A real handoff captures all three. A prompt that says: “We were applying this frame, using these terms to mean these specific things, and the unresolved question we were working toward was this.” That’s a context migration. Everything else is a transcript.


The Vault-as-Harness Intuition

The more technically adventurous answer is to stop treating LLM sessions as the unit of work entirely.

Some people have started using structured local knowledge bases — Obsidian vaults, elaborate Markdown folders — as the persistent layer, with the LLM as a stateless tool that gets summoned, given context from the vault, and dismissed. The vault outlives any session. It outlives any model. If Claude goes down or you hit a limit or you want to try a different model for a different task, the vault is still there. The context doesn’t live in the conversation — it lives in the files.

This is a better architecture in principle. The session is ephemeral; the knowledge base is durable. You write the important things to files during the session, not after. When a session ends, you don’t lose the state — you check it in.

The problem is friction. This requires discipline to maintain. It requires knowing, in the middle of a conversation, which things are worth externalizing. It requires a habit of writing STATE.md files and updating them as the conversation evolves. Most people won’t do this. And even the ones who will find it breaks the flow that made the conversation valuable in the first place — you can’t simultaneously be deeply in a thinking session and also carefully curating a structured record of it.

The right version of this is automated. A compaction step at the end of a session — or triggered at the first sign of context pressure — that writes the three things (frame, vocabulary, open tensions) to a structured file, without requiring the user to do anything. That’s a solvable problem with a well-designed prompt and a small amount of tooling. It just doesn’t exist yet as a polished, accessible thing.


What This Is Really About

Usage anxiety is a symptom of a category error.

People are using LLM sessions like browser tabs — ephemeral, disposable, start-over-able. Open a new one when the old one gets heavy. This is the wrong mental model, and it’s costing real work.

The best conversations — the ones that actually move something forward — are not tab-like. They’re more like collaborative documents that only exist in real time. The model and the human have both been shaped by what came before. The model has calibrated to your style, your vocabulary, your level. You’ve stopped explaining the background because you don’t have to. That calibration took time to build and it evaporates completely the moment you open a new tab.

The anxiety people feel at the end of a long session is correct intuition. Something real is about to be lost. The instinct to preserve it is right. The methods people use to preserve it are just wrong — they save content when they should be saving state.
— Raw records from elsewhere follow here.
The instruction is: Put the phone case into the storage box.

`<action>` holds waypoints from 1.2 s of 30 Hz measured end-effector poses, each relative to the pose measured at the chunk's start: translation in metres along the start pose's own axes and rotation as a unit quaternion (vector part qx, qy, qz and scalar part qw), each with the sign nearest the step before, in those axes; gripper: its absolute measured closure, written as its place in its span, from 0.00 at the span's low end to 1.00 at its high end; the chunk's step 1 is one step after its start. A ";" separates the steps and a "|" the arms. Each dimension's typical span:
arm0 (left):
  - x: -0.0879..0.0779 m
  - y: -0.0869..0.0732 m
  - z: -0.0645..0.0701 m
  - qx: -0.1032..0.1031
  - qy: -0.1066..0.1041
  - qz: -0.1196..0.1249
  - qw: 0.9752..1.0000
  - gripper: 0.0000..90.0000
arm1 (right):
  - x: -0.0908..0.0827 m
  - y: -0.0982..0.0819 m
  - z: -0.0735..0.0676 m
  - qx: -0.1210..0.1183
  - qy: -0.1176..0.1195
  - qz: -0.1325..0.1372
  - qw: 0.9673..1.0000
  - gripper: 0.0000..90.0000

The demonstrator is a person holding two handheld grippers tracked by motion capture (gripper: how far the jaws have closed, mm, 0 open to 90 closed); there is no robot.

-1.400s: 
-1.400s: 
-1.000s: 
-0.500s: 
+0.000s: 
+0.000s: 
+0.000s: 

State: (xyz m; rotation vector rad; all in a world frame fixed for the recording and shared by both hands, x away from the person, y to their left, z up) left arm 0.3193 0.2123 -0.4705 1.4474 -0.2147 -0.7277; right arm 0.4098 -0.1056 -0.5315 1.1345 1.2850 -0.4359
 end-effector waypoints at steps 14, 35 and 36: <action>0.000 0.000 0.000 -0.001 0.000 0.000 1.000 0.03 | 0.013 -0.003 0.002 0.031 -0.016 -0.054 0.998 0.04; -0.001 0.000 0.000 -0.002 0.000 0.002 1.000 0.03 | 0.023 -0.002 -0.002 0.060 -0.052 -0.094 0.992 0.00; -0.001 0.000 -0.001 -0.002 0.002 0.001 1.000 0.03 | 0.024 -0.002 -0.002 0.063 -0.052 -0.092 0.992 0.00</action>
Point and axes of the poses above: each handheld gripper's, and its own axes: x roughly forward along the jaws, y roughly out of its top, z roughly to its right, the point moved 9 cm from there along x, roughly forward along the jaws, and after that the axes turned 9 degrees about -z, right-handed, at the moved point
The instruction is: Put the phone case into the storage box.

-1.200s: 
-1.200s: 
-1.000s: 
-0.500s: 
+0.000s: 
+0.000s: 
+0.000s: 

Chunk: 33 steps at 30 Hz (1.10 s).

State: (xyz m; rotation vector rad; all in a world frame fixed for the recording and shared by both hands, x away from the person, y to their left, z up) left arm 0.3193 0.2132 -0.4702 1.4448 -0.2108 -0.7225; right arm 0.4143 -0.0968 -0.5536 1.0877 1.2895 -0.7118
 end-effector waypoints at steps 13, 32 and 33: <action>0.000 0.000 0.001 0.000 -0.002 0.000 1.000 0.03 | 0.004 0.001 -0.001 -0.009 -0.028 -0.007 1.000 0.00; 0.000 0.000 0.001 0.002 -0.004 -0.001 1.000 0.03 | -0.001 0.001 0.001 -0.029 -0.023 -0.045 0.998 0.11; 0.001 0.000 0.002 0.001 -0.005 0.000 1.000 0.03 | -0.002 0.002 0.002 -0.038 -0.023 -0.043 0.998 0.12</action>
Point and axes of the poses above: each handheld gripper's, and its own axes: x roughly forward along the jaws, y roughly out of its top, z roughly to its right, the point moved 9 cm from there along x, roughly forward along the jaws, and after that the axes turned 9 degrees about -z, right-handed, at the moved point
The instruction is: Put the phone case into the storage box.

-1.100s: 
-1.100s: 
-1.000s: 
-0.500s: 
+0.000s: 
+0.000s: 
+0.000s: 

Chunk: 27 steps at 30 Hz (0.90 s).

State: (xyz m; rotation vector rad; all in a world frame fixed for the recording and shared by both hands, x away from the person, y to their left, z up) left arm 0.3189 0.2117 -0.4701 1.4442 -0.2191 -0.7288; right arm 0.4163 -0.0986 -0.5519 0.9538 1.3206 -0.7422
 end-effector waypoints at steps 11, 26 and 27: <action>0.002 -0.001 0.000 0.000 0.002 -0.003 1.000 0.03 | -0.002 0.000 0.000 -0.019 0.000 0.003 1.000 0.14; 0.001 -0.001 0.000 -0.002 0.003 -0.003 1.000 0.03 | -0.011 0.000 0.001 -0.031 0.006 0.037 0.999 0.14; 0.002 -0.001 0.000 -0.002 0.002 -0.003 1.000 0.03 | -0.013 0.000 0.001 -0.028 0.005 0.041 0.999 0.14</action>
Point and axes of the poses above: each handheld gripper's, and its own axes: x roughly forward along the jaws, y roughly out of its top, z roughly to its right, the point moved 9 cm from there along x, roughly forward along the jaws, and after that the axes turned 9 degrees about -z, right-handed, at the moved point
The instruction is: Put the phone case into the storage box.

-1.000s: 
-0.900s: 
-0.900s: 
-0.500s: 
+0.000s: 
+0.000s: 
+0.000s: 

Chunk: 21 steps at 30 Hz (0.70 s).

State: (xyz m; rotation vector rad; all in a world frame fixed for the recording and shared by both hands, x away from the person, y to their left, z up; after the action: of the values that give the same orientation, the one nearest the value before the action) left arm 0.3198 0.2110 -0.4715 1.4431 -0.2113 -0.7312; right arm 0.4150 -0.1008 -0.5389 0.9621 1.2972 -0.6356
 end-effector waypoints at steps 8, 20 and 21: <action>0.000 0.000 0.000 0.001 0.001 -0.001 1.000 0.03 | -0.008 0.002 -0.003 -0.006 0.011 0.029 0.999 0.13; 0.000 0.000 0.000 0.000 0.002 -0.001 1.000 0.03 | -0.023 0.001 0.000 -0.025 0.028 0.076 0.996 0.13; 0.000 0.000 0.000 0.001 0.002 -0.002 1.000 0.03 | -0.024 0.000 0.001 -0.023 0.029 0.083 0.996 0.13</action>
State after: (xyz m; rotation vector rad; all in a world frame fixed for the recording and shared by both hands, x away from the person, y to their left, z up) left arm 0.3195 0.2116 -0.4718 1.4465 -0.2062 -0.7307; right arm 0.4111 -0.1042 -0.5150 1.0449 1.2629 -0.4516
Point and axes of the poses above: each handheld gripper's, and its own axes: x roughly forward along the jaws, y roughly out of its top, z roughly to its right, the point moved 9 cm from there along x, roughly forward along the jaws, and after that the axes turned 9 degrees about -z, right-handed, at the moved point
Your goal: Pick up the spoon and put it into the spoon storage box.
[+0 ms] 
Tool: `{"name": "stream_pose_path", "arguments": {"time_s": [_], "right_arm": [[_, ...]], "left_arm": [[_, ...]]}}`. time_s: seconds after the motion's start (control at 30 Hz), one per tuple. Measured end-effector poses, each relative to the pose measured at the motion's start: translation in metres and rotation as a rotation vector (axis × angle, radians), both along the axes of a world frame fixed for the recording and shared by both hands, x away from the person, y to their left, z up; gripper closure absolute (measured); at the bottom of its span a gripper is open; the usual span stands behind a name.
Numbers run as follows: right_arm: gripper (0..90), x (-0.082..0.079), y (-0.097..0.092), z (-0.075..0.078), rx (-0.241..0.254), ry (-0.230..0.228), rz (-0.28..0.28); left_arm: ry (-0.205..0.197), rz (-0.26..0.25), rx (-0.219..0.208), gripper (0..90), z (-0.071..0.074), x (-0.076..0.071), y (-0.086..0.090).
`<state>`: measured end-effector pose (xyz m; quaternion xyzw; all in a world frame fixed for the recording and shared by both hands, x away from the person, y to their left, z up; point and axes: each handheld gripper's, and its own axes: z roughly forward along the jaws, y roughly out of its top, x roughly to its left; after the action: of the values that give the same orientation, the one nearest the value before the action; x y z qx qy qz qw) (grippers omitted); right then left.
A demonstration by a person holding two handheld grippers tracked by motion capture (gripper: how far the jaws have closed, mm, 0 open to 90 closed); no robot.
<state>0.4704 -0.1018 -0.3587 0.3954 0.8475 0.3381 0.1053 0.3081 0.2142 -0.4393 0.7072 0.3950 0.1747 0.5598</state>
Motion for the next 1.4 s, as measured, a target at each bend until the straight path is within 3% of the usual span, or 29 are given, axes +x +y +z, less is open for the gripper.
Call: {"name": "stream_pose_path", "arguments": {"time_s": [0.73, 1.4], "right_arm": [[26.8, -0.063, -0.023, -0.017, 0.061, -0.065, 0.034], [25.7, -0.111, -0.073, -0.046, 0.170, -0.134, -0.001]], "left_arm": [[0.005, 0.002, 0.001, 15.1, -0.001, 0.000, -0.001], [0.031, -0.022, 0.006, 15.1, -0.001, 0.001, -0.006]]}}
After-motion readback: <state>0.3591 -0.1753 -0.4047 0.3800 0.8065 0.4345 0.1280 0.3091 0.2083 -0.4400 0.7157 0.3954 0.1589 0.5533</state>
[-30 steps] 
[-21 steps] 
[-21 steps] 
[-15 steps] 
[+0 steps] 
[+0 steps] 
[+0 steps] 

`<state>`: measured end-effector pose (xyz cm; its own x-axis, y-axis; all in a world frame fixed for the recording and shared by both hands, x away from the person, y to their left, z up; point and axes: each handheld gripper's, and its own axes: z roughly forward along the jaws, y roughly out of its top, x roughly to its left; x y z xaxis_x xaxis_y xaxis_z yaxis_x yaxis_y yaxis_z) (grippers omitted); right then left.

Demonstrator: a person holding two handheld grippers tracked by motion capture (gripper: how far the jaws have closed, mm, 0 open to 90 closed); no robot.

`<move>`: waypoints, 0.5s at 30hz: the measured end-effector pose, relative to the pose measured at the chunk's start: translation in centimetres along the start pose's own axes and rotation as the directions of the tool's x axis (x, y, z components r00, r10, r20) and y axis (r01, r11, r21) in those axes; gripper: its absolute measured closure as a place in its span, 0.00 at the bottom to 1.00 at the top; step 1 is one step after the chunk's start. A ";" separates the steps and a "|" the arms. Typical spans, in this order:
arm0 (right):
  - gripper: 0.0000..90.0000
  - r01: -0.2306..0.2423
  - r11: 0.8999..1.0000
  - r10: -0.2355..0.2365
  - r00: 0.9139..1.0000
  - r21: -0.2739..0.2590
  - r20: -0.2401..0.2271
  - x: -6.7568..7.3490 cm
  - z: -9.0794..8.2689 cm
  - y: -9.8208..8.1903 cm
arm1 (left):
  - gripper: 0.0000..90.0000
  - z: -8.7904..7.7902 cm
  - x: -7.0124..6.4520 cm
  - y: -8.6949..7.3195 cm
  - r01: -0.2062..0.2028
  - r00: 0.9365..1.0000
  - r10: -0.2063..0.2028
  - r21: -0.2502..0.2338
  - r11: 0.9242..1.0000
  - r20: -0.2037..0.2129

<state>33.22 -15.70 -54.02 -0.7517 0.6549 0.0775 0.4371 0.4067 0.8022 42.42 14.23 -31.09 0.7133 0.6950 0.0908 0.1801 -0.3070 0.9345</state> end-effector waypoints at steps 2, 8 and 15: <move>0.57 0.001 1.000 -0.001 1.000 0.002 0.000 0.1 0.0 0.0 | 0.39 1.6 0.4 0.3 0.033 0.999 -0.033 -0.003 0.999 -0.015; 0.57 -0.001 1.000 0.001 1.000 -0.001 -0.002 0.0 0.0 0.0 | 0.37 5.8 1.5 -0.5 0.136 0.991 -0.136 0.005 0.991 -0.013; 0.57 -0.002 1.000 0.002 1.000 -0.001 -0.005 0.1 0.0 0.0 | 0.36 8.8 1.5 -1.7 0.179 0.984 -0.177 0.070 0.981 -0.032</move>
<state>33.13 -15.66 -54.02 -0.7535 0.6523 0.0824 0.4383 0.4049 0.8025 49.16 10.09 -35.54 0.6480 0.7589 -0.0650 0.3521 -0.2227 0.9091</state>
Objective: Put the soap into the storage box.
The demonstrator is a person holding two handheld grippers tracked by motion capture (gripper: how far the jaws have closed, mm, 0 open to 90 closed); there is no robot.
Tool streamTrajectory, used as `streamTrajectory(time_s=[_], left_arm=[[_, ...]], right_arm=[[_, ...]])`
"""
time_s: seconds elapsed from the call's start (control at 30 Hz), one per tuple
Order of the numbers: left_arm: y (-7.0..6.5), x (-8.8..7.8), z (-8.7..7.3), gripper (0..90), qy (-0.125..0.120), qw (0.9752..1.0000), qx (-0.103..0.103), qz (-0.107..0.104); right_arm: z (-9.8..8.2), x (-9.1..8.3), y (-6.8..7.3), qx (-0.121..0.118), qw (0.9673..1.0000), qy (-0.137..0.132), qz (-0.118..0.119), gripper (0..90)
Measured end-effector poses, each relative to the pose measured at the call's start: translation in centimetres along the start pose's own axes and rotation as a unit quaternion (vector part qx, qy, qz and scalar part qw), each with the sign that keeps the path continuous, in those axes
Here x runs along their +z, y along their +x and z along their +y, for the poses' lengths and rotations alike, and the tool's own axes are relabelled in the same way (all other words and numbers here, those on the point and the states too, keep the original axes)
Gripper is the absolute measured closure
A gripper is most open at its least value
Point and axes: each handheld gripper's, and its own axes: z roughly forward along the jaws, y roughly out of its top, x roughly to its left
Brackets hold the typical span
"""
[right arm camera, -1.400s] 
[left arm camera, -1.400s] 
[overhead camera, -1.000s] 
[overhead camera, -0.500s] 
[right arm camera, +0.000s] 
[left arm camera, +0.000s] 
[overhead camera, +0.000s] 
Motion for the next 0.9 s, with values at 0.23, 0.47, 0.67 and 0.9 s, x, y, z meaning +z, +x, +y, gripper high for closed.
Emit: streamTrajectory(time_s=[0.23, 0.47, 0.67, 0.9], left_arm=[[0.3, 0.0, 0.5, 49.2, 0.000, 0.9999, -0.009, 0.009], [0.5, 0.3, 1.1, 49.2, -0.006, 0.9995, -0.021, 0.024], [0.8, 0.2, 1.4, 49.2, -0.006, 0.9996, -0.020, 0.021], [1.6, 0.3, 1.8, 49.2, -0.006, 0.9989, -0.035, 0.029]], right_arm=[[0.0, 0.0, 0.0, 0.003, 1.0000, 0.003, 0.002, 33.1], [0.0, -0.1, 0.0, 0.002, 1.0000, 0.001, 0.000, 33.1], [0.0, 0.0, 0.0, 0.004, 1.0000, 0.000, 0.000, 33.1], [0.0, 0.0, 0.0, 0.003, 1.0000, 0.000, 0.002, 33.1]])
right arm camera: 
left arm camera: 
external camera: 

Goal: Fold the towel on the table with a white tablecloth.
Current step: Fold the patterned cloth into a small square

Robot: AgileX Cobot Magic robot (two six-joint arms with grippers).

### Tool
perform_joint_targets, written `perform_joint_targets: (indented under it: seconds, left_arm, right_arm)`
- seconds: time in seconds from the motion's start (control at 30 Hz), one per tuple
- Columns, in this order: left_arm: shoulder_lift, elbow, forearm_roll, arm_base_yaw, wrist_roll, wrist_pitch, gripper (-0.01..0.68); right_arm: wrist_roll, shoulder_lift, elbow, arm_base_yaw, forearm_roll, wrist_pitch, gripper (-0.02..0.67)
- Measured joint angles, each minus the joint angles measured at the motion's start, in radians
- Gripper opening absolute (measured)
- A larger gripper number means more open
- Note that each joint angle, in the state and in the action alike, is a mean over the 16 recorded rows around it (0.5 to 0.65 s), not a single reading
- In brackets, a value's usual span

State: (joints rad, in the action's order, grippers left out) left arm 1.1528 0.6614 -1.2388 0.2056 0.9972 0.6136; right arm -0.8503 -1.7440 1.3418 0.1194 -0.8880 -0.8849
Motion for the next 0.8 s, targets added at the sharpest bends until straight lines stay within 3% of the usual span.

Until the tools exist to do this properly, the best available option is a discipline of real-time externalization: when you establish a frame explicitly, write it down somewhere. When you name a concept, note the definition. When you hit the interesting unresolved question, flag it. Not because you’re afraid of the session ending, but because that’s where the value is. The session ending is just the forcing function that makes it obvious.

The model is a thinking partner, not a storage medium. Treat it accordingly.


Usage anxiety is a new problem wearing an old shape — the fear that the good thinking you’re doing won’t survive the constraint bearing down on it. The tools to solve it are mostly half-built. In the meantime, the best workaround is to know what you’re actually trying to save.